Retype, exactly as they appear below, the lines between the line holding "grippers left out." and the line holding "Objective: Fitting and", both ends included.
== INFORMATION PROVIDED
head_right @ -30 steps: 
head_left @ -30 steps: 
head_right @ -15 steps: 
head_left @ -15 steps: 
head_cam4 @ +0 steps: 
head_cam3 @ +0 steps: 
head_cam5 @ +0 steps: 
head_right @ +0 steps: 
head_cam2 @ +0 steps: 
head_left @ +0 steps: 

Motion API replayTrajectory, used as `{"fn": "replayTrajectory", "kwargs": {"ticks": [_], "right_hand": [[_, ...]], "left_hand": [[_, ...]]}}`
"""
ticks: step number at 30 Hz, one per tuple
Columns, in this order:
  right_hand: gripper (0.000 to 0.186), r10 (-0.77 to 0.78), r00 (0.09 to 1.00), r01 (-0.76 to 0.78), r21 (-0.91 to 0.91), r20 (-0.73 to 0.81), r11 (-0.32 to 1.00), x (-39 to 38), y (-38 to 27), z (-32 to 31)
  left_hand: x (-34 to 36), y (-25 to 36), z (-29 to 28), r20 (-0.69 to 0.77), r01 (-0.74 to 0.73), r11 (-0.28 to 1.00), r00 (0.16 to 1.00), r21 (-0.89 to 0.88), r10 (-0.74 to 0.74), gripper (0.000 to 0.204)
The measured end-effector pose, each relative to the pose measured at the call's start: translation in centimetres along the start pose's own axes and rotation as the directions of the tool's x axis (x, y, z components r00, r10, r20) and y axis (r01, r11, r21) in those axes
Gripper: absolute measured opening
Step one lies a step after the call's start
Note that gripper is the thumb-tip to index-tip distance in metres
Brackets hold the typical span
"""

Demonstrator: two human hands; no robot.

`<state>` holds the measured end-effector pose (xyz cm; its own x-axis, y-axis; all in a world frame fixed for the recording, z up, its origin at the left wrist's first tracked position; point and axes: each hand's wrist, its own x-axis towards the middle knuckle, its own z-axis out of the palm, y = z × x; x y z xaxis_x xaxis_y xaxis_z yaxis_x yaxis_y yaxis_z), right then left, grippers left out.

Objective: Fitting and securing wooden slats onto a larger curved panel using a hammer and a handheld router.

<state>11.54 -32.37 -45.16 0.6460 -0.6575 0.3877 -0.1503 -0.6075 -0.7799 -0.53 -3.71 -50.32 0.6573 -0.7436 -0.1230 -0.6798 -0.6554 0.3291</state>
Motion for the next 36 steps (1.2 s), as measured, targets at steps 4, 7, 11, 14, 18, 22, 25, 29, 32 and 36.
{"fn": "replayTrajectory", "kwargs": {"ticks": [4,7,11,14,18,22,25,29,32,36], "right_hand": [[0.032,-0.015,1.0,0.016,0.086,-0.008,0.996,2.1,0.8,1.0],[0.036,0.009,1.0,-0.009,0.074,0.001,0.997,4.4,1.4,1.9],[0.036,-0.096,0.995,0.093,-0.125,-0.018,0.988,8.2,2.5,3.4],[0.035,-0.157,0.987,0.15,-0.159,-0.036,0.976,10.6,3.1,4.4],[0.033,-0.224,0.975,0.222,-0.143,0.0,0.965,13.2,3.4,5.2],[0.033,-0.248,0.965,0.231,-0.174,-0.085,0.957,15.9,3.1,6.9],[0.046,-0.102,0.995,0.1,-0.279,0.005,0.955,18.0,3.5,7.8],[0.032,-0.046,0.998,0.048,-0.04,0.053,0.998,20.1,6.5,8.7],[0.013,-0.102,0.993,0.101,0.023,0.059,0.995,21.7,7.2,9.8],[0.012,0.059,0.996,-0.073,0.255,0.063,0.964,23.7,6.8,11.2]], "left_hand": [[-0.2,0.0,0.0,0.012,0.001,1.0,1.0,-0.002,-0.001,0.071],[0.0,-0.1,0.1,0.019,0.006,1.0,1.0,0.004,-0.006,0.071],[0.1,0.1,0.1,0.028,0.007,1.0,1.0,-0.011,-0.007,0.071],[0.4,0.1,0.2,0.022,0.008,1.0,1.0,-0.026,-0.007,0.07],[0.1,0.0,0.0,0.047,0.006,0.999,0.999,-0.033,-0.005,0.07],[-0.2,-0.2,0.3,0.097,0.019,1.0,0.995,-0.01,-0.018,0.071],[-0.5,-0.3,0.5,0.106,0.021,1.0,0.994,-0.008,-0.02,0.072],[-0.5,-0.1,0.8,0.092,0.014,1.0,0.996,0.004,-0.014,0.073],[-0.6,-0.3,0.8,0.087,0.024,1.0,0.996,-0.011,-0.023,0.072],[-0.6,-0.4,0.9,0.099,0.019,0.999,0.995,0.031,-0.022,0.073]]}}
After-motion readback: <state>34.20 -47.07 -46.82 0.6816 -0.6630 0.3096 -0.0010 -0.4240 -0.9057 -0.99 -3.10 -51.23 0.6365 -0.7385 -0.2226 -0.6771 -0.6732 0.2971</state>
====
RESULT OF THIS TASK =>
`<state>` holds the measured end-effector pose (xyz cm; its own x-axis, y-axis; all in a world frame fixed for the recording, z up, its origin at the left wrist's first tracked position; point and axes: each hand's wrist, its own x-axis towards the middle knuckle, its own z-axis out of the palm, y = z × x; x y z xaxis_x xaxis_y xaxis_z yaxis_x yaxis_y yaxis_z), right then left, grippers left out.

Objective: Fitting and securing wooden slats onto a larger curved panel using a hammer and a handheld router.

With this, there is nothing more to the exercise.